Je lis sur son visage voilé, tremblant, la fièvre du temps. La main du ciel étend sa grande paume sur lui, il n’y a plus de limite entre la terre et l’eau. Le lac devient ce miroir absolu où le monde trouve sa perfection, endroit et envers saisis ensemble. Les racines sortent du talus et du flot, l’arbre a deux troncs et deux feuillages qui se rejoignent pour ne faire qu’un. Il pare l’eau verte de flammes mûries et tendres qui dansent. Le blanc et gris de l’écorce et du nuage se mêlent.
Les jours de pluie tissent un rideau opaque que trouent des éclairs de lumière. Les mots s’en nourrissent, aussi inépuisables que le paysage. Quand un orage éclate dans les dernières chaleurs, les nénuphars ressemblent à des oiseaux tentant un envol impossible. Leurs larges feuilles retombent, rendues chaque fois à l’horizontale après la rafale. Beauté déchirante de ce frémissement entravé. Ils vivent leur vie de végétaux voués au terrestre, comme nous aspirant à l’ailleurs.
Certains jours de novembre, la brume devient brouillard, si épais que le lac perd ses formes, oublie tout reflet dans un manteau laineux. L’approche devient alors plus lente, on s’enfonce, pas à pas, dans l’illimité, chair profonde. On se découvre ensuite dans l’hiver, sévère réel, sur une terre ingrate et humide. Avant l’arrivée de la neige, le froid est sans grâce. Il suffit d’une nuit pour que la métamorphose s’opère, les yeux s’étoilent aux dessins du givre qui trace au pinceau les branches nues, le moindre brin d’herbe devenant signe, menu comme patte d’oiseau. Le lac gelé, livré entier à la blancheur, immobile, oublie le gris.
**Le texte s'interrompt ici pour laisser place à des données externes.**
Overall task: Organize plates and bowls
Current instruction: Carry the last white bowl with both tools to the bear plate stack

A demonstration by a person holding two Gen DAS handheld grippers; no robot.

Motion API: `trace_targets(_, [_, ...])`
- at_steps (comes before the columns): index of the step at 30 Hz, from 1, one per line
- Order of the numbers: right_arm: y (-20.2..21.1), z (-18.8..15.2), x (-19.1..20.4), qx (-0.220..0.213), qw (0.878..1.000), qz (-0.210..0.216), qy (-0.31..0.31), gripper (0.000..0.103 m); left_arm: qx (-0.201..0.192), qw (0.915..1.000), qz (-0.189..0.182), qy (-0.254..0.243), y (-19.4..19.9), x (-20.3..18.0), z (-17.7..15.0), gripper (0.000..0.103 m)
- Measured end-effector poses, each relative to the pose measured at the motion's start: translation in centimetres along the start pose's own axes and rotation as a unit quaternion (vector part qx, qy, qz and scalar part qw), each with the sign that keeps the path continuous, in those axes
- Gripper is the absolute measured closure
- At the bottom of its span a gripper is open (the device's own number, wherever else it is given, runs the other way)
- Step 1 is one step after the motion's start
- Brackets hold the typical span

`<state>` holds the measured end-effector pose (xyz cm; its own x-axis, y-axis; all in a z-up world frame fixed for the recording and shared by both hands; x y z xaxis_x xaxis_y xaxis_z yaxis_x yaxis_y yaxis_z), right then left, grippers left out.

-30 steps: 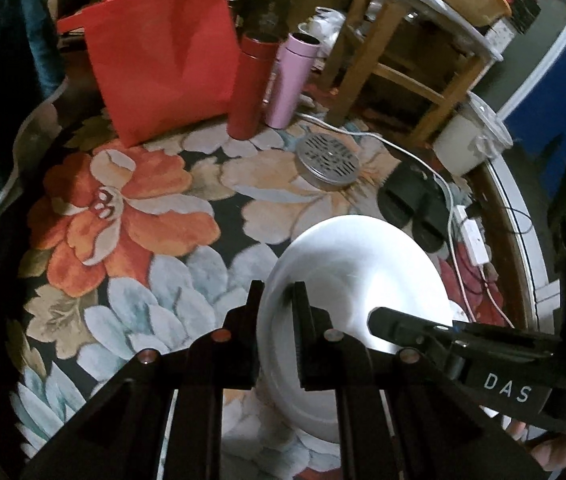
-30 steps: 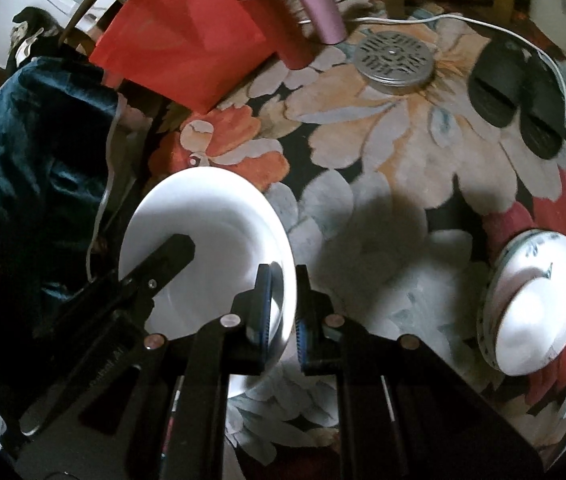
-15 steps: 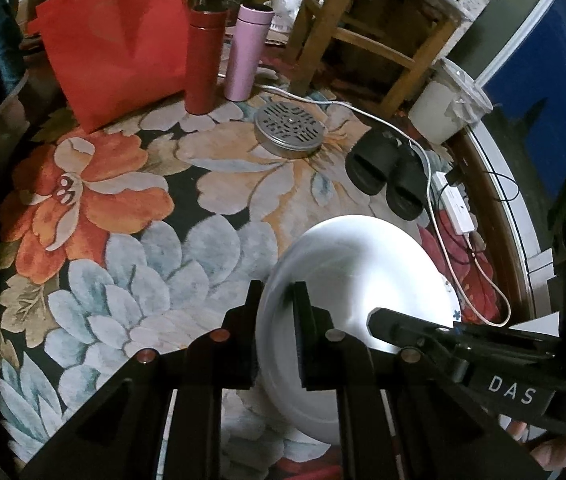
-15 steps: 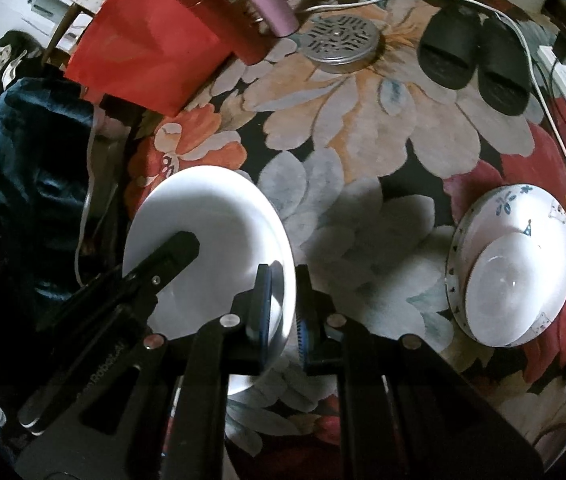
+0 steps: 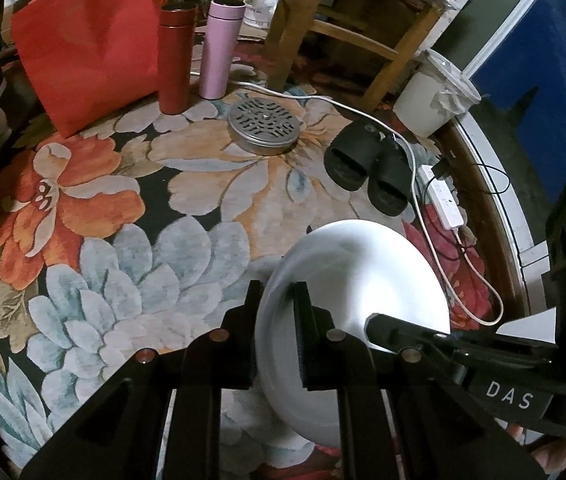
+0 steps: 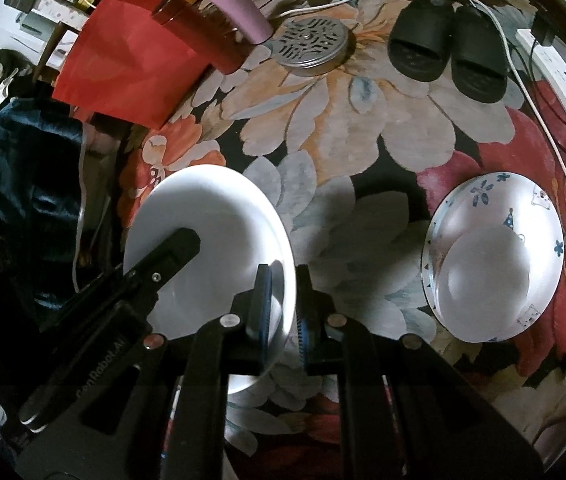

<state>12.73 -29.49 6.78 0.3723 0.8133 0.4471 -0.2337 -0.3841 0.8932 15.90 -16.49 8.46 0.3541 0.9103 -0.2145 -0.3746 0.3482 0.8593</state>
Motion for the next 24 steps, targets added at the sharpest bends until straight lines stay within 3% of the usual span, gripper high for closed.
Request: trace_targets(24, [2.1,1.1,-6.1,-0.016,0.999,-0.019,-0.039,0.089,0.016,0.9983,-0.040,-0.038,-3.5,-6.2,1.3,0.089])
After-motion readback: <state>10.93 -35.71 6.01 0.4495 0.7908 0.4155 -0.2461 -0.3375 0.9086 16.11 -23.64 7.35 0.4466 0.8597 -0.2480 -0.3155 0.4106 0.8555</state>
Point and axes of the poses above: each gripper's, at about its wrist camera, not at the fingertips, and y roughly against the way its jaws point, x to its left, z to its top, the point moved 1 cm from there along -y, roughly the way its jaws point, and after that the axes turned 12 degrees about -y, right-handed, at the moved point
Un après-midi de janvier, j’ai assisté à l’effraction. Des hommes-grenouilles ont cassé la glace, ils ont disparu dans le profond des eaux, prisonniers sous la carapace. J’ai attendu longtemps devant le trou, sur la rive, je frissonnais dans le silence, le village semblait désert, j’étais seule. Je me demande encore si je n’ai pas rêvé. Quand je suis partie, ils n’étaient toujours pas ressortis. Qui étaient-ils et pourquoi avaient-ils plongé, en plein hiver, sous le lac? Peut-être y sont-ils encore, partageant le sommeil et les dieux des carpes centenaires.
Le printemps ne m’a pas renseignée. Les eaux ont retrouvé leur fluidité verte, le ciel sa transparence. Le regard est libre de se porter aux confins, de suivre le mouvement solitaire des collines qui s’en vont dans la lumière rosé des soirs. Je marche jusqu’au presbytère. Il a une terrasse où le vent fait son office. Il dégage l’horizon et on voit les montagnes qui se perdent vers Chambéry. Je prends la route qui s’élance vers le vivier des Chartreux.